Today I was looking at an online ad for Walgreens, and noticed a section of it was for “Sexual Wellness.” It said, “Save on products to enhance intimacy and plan a family.” The products in this category are:
- Condoms & Contraceptives
- Lubricants & Moisturizers
- Vibrators & Adult Toys
- Mood Setters
- Sexual Wellness Supplements
- Intimate Care (douche, medications, tampons, waxing)
I am trying to figure out how one could use most of these items to “enhance intimacy” or “plan a family.” Of course lubrication is helpful for couples who need it, and treating a yeast infection could theoretically enhance sexual satisfaction or fertility. But the fact is, 95% of what is listed in this category is aimed at reducing sex to recreation, or reducing people to their parts. Where are the pregnancy and ovulation tests? Where are the…wait…I can’t really think of anything else a married couple might need to plan a family, except of course for the important stuff that you can’t buy.
If theoretically you could shop for stuff that would help you plan a family, this is what I’d hope to find stocked:
- A strong commitment to staying married, even when things really suck.
- An understanding that both your body and your spouse’s body were designed by God and are therefore holy. Sex is holy.
- A willingness to sacrifice for each other, both in terms of submission and patience.
- An openness to children, even if it’s not a good time. Couples using NFP will sometimes conceive when they were trying not to, and it’s important to remember that marriage and sex are all about children. Conceiving while using NFP to avoid conception isn’t a sign that it “didn’t work.” That would imply that the whole point of NFP is to perfectly control the timing of children. It’s not. The point of NFP is to cooperate with God’s will.
- A sense of humor. Because sometimes, especially when you’re pregnant, sex is very funny.
- A deep respect for your spouse as a person and not as a means to your end.
- Generosity in the bedroom. Let’s be honest…nobody healthy wants to be married to a prude. I know more than one Catholic couple who figure, “There’s no way we’re committing sins against chastity because we’re not going an inch beyond what an Anatomy & Physiology book says is required for conception.” I think there are a couple of sins wrapped up in this way of thought, one of which is a lack of trust in God. Should we really fear that God, despite having given married couples the go-ahead for sex, is actually waiting to throw ardent lovers into the cosmic bug zapper? Or should we trust that what He has made is good, and our job is to respect His role in creation, our role in procreation, and our spouse’s innate dignity?

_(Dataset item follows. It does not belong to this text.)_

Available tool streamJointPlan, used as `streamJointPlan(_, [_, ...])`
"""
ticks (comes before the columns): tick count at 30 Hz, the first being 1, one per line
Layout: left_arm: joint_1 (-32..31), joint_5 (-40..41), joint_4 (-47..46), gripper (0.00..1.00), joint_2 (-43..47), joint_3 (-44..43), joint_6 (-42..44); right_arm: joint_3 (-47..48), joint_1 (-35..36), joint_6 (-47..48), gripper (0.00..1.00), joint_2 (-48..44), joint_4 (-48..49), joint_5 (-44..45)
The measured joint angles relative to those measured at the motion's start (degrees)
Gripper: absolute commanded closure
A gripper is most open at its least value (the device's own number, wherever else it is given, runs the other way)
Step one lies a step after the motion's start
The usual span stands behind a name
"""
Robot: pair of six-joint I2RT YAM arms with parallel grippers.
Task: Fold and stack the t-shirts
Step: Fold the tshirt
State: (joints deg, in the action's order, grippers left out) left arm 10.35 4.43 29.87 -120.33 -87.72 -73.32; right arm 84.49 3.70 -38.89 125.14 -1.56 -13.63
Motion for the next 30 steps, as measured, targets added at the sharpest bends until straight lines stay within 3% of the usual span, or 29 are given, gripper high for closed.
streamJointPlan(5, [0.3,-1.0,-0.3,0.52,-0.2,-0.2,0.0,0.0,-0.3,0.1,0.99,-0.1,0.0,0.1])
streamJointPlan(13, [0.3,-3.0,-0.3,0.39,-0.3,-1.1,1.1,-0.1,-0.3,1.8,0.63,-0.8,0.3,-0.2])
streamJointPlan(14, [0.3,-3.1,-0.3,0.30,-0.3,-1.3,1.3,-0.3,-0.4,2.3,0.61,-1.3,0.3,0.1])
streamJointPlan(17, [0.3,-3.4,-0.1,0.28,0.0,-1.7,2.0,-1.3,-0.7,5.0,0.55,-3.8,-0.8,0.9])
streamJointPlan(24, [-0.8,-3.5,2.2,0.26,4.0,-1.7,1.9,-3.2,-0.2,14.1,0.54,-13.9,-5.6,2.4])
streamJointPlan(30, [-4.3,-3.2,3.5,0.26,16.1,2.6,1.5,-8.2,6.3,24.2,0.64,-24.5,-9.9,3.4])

Of course, one can’t buy any of these things, and in our culture, one can rarely hear about them. This is one reason why it’s important for Catholic (and other Christian) women to burn brightly for Christ, and their spouses. Noooooobody is attracted to the frumpy prairie type, and if we’re not attracting people, we’re distracting or dismaying them. When I dress nicely, people are more apt to look at me and accept me. If they accept me, they’re more likely to accept the validity of the things I might say. If I want to be a witness to the Gospel, that’s important.
Similarly, since we live in a culture that promotes fornication, adultery, contraception, abortion, out-of-wedlock births, and divorce, it is extremely important for Catholic couples to burn brightly with the love of Christ and the joy of Christian marriage. If we want to attract people who have been deadened to the true power of sex, we need to glow with the beauty of chastity and faithful love.
Sex is a magnetic thing and we can use that to our advantage in evangelizing. I know couples with large families who are a powerful witness to the young people around them, not just because they are open to life, but because they are deeply in love with each other and unashamed of it. I know that in my own life people have been attracted to me because of my chastity (real and attempted). In college, I was asked out frequently, despite living in a college culture where most people didn’t officially date. I had really gorgeous guys, deadbeat guys, normally-quite-shy guys, badass bachelors, etc. ask me out and continue to pursue me even after I used my “no sex before marriage” man-repellent. My husband was one of these guys.
Fierce actually broke up with me because he was so frustrated, but confessed that he loved me in the same conversation. Had we been sleeping together in college, I have no doubt we would not be married today. We needed a good long time to work out our differences, and having a sexual relationship would have put a lot of pressure on us to simply pretend we were already on the same page.
In short, the things we need in marriage are things that we develop before marriage. Anybody who wants to sell a product that promotes intimacy probably doesn’t understand what real intimacy is. Anybody who wants one to plan a family by buying some product doesn’t understand what families are for, where they come from, or who gets to plan them. Those of us who know better need to do better to communicate the truth better.